## [EXERCISE GOAL]
Filter the records below down to lines containing "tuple".

## [RECORDS FOR PROCESSING]

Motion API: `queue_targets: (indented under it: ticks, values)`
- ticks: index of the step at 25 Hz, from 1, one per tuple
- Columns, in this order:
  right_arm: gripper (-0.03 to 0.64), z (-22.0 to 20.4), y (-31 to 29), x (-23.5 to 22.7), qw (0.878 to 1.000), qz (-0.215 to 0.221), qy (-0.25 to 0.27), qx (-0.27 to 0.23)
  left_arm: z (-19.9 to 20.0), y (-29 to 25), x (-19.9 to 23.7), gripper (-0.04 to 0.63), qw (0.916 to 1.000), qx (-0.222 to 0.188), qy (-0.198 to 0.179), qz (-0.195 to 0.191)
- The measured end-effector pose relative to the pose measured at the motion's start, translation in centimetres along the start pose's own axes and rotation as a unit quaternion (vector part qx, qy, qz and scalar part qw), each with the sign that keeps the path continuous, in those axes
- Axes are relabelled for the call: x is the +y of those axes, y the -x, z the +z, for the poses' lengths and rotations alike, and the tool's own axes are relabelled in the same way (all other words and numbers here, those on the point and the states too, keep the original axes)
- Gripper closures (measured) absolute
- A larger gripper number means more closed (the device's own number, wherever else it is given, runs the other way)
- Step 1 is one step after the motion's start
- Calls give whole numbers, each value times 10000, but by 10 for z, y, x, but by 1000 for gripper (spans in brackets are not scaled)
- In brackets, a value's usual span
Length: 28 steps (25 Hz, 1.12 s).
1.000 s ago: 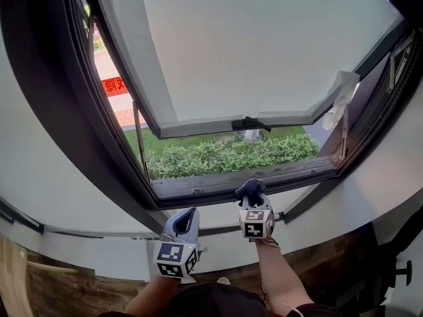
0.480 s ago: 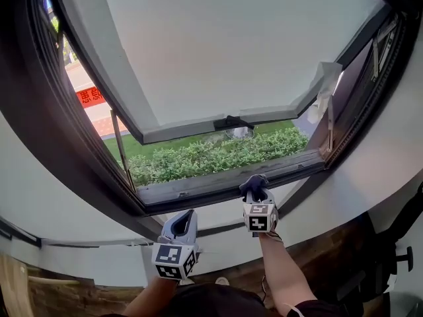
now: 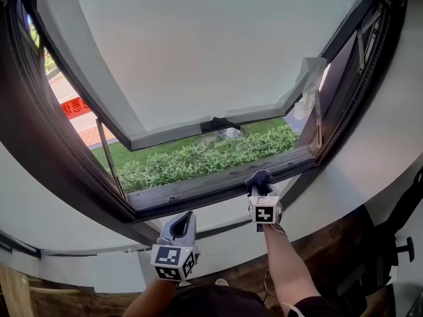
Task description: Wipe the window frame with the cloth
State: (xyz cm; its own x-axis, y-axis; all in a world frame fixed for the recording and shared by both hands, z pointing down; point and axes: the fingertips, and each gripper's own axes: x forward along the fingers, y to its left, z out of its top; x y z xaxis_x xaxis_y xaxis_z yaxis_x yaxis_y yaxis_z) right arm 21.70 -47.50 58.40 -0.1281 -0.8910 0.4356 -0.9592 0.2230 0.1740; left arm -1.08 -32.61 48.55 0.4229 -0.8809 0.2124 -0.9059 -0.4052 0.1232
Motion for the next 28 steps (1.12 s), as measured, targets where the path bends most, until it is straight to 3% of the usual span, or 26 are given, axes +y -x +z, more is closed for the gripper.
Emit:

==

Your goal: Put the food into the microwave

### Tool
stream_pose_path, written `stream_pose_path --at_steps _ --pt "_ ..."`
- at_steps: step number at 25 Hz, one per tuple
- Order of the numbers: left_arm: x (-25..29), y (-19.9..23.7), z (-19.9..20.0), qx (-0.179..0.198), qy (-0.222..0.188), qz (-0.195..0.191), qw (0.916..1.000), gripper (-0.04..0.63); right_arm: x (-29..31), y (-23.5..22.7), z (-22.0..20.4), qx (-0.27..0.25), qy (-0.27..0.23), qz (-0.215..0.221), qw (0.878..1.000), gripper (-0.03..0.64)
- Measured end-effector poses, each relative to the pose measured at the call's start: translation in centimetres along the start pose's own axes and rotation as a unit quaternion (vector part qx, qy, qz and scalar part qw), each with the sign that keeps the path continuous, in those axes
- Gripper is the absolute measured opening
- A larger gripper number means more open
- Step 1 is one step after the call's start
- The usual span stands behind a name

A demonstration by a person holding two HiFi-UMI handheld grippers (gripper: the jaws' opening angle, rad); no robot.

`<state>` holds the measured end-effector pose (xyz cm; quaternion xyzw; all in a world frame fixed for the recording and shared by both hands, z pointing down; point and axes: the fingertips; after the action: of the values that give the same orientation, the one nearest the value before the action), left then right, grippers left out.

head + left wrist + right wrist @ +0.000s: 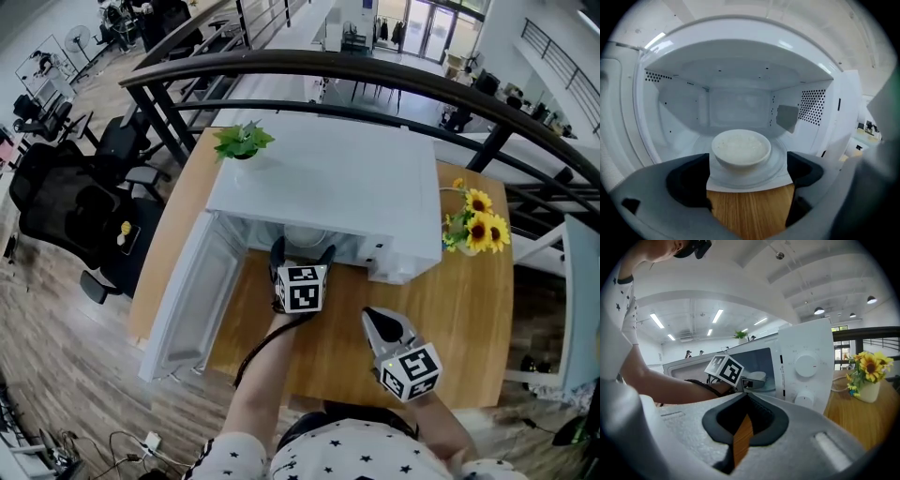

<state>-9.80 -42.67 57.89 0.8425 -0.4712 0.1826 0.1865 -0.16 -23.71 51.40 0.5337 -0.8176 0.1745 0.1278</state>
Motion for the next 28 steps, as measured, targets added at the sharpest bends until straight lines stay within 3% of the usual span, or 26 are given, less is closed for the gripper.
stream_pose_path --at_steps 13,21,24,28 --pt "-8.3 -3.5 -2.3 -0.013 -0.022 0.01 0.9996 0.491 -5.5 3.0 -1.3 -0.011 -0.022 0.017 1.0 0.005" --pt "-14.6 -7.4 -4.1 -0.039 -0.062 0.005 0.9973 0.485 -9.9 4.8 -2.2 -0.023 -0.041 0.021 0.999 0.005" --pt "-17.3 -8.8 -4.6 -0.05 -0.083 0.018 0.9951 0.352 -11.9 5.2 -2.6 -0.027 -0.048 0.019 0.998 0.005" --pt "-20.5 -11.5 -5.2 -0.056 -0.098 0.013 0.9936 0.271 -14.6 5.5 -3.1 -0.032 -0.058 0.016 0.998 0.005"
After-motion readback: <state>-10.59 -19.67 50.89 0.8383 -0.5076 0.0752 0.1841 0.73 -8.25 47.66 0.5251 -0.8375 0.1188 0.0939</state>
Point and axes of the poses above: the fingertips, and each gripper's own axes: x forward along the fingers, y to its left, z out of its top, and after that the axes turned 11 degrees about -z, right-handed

## [RESPONSE TO THIS EXERCISE]
- ticks: index of the step at 25 Hz, from 1, one per tuple
- at_steps: step number at 25 Hz, one per tuple

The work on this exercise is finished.